• **Data for processing**:

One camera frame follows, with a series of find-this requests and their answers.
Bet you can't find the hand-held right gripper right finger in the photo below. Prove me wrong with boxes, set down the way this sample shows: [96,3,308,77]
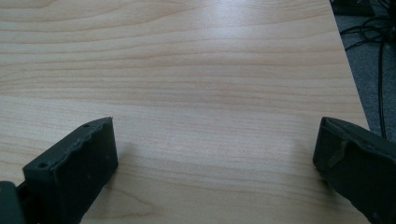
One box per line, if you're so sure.
[312,116,396,224]

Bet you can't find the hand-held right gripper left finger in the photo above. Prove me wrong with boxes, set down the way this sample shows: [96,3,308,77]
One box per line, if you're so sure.
[21,116,120,224]

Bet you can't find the black stand base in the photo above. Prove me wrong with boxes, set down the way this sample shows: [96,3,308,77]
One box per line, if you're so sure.
[330,0,376,18]

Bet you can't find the black cable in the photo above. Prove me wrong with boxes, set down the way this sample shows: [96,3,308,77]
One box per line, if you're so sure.
[376,36,389,140]
[339,14,396,50]

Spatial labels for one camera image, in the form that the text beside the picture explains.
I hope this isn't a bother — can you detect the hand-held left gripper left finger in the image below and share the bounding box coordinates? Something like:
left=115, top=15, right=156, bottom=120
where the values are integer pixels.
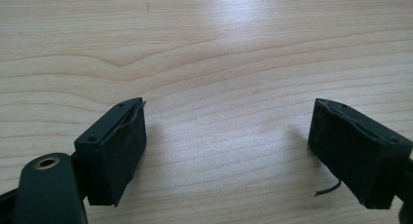
left=73, top=96, right=148, bottom=207

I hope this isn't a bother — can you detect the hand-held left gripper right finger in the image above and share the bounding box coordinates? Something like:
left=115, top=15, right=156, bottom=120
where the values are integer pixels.
left=307, top=97, right=413, bottom=210

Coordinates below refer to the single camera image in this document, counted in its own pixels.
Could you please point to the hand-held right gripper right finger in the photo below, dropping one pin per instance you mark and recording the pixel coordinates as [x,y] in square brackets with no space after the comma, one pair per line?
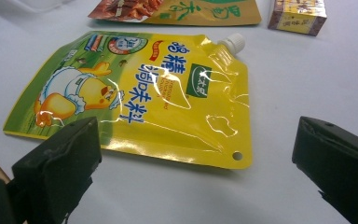
[338,168]

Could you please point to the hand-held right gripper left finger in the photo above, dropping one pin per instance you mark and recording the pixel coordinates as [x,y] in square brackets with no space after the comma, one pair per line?
[59,174]

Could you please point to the yellow spout pouch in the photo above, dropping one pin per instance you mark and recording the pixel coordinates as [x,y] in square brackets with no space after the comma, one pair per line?
[167,124]

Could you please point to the red and green snack packet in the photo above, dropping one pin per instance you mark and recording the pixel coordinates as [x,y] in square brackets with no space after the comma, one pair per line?
[199,14]

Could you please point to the white table mat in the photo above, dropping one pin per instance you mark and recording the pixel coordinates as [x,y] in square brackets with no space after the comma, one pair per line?
[292,81]

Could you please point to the small brown and yellow box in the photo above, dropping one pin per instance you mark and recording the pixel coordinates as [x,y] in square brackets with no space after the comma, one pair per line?
[298,18]

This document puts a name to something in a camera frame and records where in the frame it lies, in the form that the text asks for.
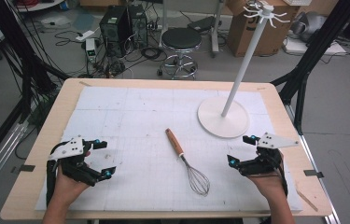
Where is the coiled black cable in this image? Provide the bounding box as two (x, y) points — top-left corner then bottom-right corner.
(140, 46), (165, 63)

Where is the black table clip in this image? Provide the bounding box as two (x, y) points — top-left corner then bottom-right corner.
(10, 163), (36, 175)
(302, 169), (325, 179)

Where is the wooden handled wire whisk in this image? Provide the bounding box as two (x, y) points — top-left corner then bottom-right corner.
(164, 128), (211, 198)

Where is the white metal stand leg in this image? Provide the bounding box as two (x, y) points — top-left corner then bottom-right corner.
(210, 0), (225, 59)

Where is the white grid mat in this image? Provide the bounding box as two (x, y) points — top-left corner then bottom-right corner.
(35, 86), (304, 213)

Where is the black round stool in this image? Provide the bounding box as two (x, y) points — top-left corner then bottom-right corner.
(156, 27), (203, 81)

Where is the white hook stand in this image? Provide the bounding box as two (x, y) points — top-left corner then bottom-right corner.
(196, 0), (291, 140)

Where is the person's right hand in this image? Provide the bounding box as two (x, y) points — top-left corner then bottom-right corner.
(246, 161), (289, 203)

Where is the white power strip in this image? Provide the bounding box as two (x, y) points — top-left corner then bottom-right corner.
(75, 29), (96, 43)

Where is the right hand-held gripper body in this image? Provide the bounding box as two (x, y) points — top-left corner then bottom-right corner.
(237, 132), (301, 178)

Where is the large black computer tower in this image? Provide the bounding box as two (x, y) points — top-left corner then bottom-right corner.
(99, 4), (131, 59)

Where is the slim black computer tower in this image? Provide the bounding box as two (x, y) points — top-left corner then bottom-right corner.
(128, 3), (149, 49)

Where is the small white power supply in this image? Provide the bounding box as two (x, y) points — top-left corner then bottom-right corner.
(84, 37), (99, 63)

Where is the person's left hand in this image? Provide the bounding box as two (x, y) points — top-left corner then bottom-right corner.
(50, 163), (91, 207)

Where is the grey rounded device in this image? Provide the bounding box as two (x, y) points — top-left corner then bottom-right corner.
(289, 11), (328, 43)

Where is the black metal frame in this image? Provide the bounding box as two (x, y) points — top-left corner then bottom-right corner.
(0, 0), (72, 176)
(270, 0), (350, 136)

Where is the brown cardboard box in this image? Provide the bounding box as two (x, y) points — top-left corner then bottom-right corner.
(226, 0), (301, 58)

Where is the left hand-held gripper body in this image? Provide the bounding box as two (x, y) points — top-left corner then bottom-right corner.
(47, 137), (103, 188)

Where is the black wrist strap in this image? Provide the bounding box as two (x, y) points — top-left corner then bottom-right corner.
(275, 167), (289, 198)
(45, 160), (59, 208)

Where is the flat black laptop bag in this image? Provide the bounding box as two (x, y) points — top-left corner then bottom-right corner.
(187, 15), (217, 34)

• **What is being asked**: All of the material goes into the answer exactly as it stands, except for the pictures.

• **Answer to the problem**:
One camera frame follows, with a series of find-this requests and their answers.
Bet you can't find the hand-held right gripper right finger in the photo below. Prove me wrong with boxes, set down the way this sample shows: [96,3,308,77]
One box per line, if you're so sure.
[312,116,396,224]

Bet you can't find the hand-held right gripper left finger in the photo above. Prove me wrong with boxes, set down the way this sample shows: [96,3,308,77]
One box per line, if you're so sure.
[21,116,120,224]

Bet you can't find the black stand base in the photo above. Prove me wrong with boxes, set down the way this sample shows: [96,3,308,77]
One box per line, if you're so sure.
[330,0,376,18]

Bet you can't find the black cable in the photo above. Prove me wrong with boxes, set down the way this sample shows: [96,3,308,77]
One box per line, if you're so sure.
[376,36,389,140]
[339,14,396,50]

Spatial labels for one camera image, in the form that the text beside the picture explains.
I hope this isn't a bother — can you detect the hand-held left gripper left finger in the image below and share the bounding box coordinates? Something like:
left=115, top=15, right=156, bottom=120
where the values are integer pixels.
left=73, top=96, right=148, bottom=207

I hope this isn't a bother — can you detect the hand-held left gripper right finger in the image above and share the bounding box coordinates? Something like:
left=115, top=15, right=156, bottom=120
where the values are integer pixels.
left=307, top=97, right=413, bottom=210

Coordinates below refer to the single camera image in this document, counted in its own pixels.
Could you please point to the hand-held right gripper right finger in the photo below, dropping one pin per instance you mark and recording the pixel coordinates as [x,y] in square brackets with no space after the comma, one pair per line?
[338,168]

Could you please point to the hand-held right gripper left finger in the photo above, dropping one pin per instance you mark and recording the pixel coordinates as [x,y] in square brackets with no space after the comma, one pair per line?
[59,174]

Could you please point to the yellow spout pouch in the photo above, dropping one pin per instance you mark and recording the pixel coordinates as [x,y] in square brackets with no space after the comma, one pair per line?
[167,124]

Could you please point to the red and green snack packet in the photo above, dropping one pin per instance you mark and recording the pixel coordinates as [x,y] in square brackets with no space after the comma, one pair per line?
[199,14]

Could you please point to the white table mat in the photo above, dropping one pin per instance you mark and recording the pixel coordinates as [x,y] in square brackets with no space after the comma, one pair per line?
[292,81]

Could you please point to the small brown and yellow box in the photo above, dropping one pin per instance you mark and recording the pixel coordinates as [x,y] in square brackets with no space after the comma, one pair per line?
[298,18]

This document puts a name to something in a camera frame and records where in the frame it lies, in the form that the text asks for.
Where is the coiled black cable in this image? Provide the bounding box as two (x, y) points — top-left corner then bottom-right corner.
(140, 46), (165, 63)

Where is the black table clip in this image? Provide the bounding box as two (x, y) points — top-left corner then bottom-right corner.
(10, 163), (36, 175)
(302, 169), (325, 179)

Where is the wooden handled wire whisk in this image? Provide the bounding box as two (x, y) points — top-left corner then bottom-right corner.
(164, 128), (211, 198)

Where is the white metal stand leg in this image? Provide the bounding box as two (x, y) points — top-left corner then bottom-right corner.
(210, 0), (225, 59)

Where is the white grid mat in this image? Provide the bounding box as two (x, y) points — top-left corner then bottom-right corner.
(35, 86), (304, 213)

Where is the black round stool in this image? Provide the bounding box as two (x, y) points — top-left corner then bottom-right corner.
(156, 27), (203, 81)

Where is the white hook stand in this image? Provide the bounding box as two (x, y) points — top-left corner then bottom-right corner.
(196, 0), (291, 140)

Where is the person's right hand in this image? Provide the bounding box as two (x, y) points — top-left corner then bottom-right corner.
(246, 161), (289, 203)

Where is the white power strip in this image? Provide the bounding box as two (x, y) points — top-left corner then bottom-right corner.
(75, 29), (96, 43)

Where is the right hand-held gripper body in this image? Provide the bounding box as two (x, y) points — top-left corner then bottom-right corner.
(237, 132), (301, 178)

Where is the large black computer tower in this image? Provide the bounding box as two (x, y) points — top-left corner then bottom-right corner.
(99, 4), (131, 59)

Where is the slim black computer tower in this image? Provide the bounding box as two (x, y) points — top-left corner then bottom-right corner.
(128, 3), (149, 49)

Where is the small white power supply in this image? Provide the bounding box as two (x, y) points — top-left corner then bottom-right corner.
(84, 37), (99, 63)

Where is the person's left hand in this image? Provide the bounding box as two (x, y) points — top-left corner then bottom-right corner.
(50, 163), (91, 207)

Where is the grey rounded device in this image? Provide the bounding box as two (x, y) points — top-left corner then bottom-right corner.
(289, 11), (328, 43)

Where is the black metal frame in this image? Provide the bounding box as two (x, y) points — top-left corner then bottom-right corner.
(0, 0), (72, 176)
(270, 0), (350, 136)

Where is the brown cardboard box in this image? Provide the bounding box as two (x, y) points — top-left corner then bottom-right corner.
(226, 0), (301, 58)

Where is the left hand-held gripper body in this image? Provide the bounding box as two (x, y) points — top-left corner then bottom-right corner.
(47, 137), (103, 188)

Where is the black wrist strap in this image? Provide the bounding box as two (x, y) points — top-left corner then bottom-right corner.
(275, 167), (289, 198)
(45, 160), (59, 208)

Where is the flat black laptop bag in this image? Provide the bounding box as two (x, y) points — top-left corner then bottom-right corner.
(187, 15), (217, 34)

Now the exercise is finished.